Exercise - In this exercise, return the whole listing exactly, excluding any images.

Supplied data START

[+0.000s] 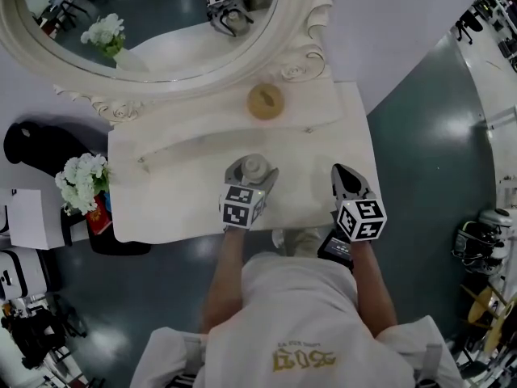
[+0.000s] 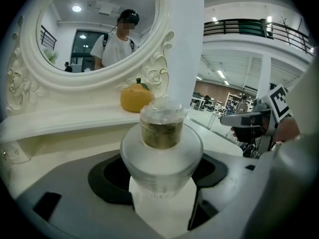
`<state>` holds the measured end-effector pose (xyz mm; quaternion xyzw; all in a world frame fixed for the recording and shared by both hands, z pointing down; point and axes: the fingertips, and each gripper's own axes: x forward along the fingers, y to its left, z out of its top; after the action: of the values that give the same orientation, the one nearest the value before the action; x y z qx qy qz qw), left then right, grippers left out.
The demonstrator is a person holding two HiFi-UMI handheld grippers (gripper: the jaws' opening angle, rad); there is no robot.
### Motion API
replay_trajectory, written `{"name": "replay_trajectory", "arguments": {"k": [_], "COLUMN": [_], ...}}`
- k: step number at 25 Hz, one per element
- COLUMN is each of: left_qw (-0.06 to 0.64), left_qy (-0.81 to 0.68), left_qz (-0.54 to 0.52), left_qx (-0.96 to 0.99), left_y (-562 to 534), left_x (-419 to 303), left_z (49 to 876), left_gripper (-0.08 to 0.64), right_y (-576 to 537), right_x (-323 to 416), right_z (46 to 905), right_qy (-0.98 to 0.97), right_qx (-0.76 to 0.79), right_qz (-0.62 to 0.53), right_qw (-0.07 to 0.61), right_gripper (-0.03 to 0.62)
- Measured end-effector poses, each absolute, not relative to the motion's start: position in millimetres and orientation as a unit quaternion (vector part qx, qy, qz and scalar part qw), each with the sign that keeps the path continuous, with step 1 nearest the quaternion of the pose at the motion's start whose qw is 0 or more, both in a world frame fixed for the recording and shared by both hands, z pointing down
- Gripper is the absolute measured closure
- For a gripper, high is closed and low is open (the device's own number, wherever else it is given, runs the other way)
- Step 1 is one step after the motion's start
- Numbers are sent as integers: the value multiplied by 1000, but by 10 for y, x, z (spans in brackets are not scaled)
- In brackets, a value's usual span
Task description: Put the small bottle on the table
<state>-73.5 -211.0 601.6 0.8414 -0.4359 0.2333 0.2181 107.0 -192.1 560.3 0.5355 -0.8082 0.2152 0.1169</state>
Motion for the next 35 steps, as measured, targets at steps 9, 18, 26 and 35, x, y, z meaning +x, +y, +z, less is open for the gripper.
{"name": "replay_trajectory", "arguments": {"k": [9, 18, 26, 35], "left_qw": [232, 229, 212, 185], "left_qy": [-432, -422, -417, -410], "left_qz": [253, 271, 278, 327], "left_qx": [834, 834, 839, 831], "left_y": [-2304, -2455, -2531, -2482], "left_x": [-722, -592, -455, -405], "left_z": [6366, 6583, 6617, 6697], "left_gripper": [212, 212, 212, 212], "right_y": [-2083, -2172, -2241, -2287], "right_x": [1055, 1079, 1081, 895], "right_z": [5810, 5945, 6040, 5976], "right_qy": [-806, -807, -811, -825], "right_qx": [525, 514, 501, 480], "right_qz": [232, 245, 254, 256], "right_qw": [140, 157, 166, 151], "right_gripper": [580, 580, 580, 580]}}
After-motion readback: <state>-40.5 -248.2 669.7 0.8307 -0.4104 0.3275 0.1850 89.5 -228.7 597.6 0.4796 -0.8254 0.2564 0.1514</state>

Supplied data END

Result below -
[+0.000s] 
[+0.000s] 
`<state>` holds the measured end-effector pose (xyz mm; quaternion xyzw; all in a world frame fixed for the recording and shared by both hands, z pointing down; point and axes: the fingertips, and each gripper's own axes: x forward along the fingers, y to its left, z out of its top; after the action: of the values that give the same orientation, the one nearest the value before the action; x y z qx qy qz qw), left then right, grippers left out.
The demonstrator is a person holding two HiFi-UMI handheld grippers (gripper: the jaws' opening angle, rad); there is no robot.
### Motion API
replay_trajectory, written `{"name": "replay_trajectory", "arguments": {"k": [_], "COLUMN": [_], ...}}`
- k: step number at 25 Hz, one per element
- COLUMN is each of: left_qw (-0.06 to 0.64), left_qy (-0.81 to 0.68), left_qz (-0.54 to 0.52), left_qx (-0.96 to 0.99), left_y (-562 to 534), left_x (-419 to 303), left_z (49 to 876), left_gripper (-0.08 to 0.64), right_y (-576 to 537), right_x (-323 to 416), right_z (46 to 905), right_qy (-0.98 to 0.97), right_qx (-0.76 to 0.79), right_qz (-0.62 to 0.53), right_qw (-0.07 to 0.61), right_gripper (-0.03 to 0.62)
- Measured end-effector poses, each absolute, not relative to the motion's start: position in millimetres and orientation as a unit quaternion (vector part qx, qy, qz and scalar part qw), each with the sign that keeps the path continuous, with step 1 nearest the quaternion of the pose at the motion's start whose qw is 0 or more, both in a world frame fixed for the recording and shared by both hands, z pointing down
- Gripper is the absolute measured closure
- For a gripper, high is closed and low is open (the device's own number, wherever else it is given, runs the other way)
- Step 1 is one step after the motion's start
- Numbers are sent as integers: the value multiplied by 1000, but by 10 for y, x, z (spans in brackets are not scaled)
- In brackets, a value's usual span
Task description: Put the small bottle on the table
<state>-73.5 -211.0 601.6 0.8414 -0.4359 0.2333 0.2181 107.0 -192.1 560.3 0.5355 -0.8082 0.2152 0.1169</state>
Motion for the next 35 steps, as measured, targets at steps 9, 18, 26 and 35, x, y, z meaning +x, +y, +z, less is open for the gripper.
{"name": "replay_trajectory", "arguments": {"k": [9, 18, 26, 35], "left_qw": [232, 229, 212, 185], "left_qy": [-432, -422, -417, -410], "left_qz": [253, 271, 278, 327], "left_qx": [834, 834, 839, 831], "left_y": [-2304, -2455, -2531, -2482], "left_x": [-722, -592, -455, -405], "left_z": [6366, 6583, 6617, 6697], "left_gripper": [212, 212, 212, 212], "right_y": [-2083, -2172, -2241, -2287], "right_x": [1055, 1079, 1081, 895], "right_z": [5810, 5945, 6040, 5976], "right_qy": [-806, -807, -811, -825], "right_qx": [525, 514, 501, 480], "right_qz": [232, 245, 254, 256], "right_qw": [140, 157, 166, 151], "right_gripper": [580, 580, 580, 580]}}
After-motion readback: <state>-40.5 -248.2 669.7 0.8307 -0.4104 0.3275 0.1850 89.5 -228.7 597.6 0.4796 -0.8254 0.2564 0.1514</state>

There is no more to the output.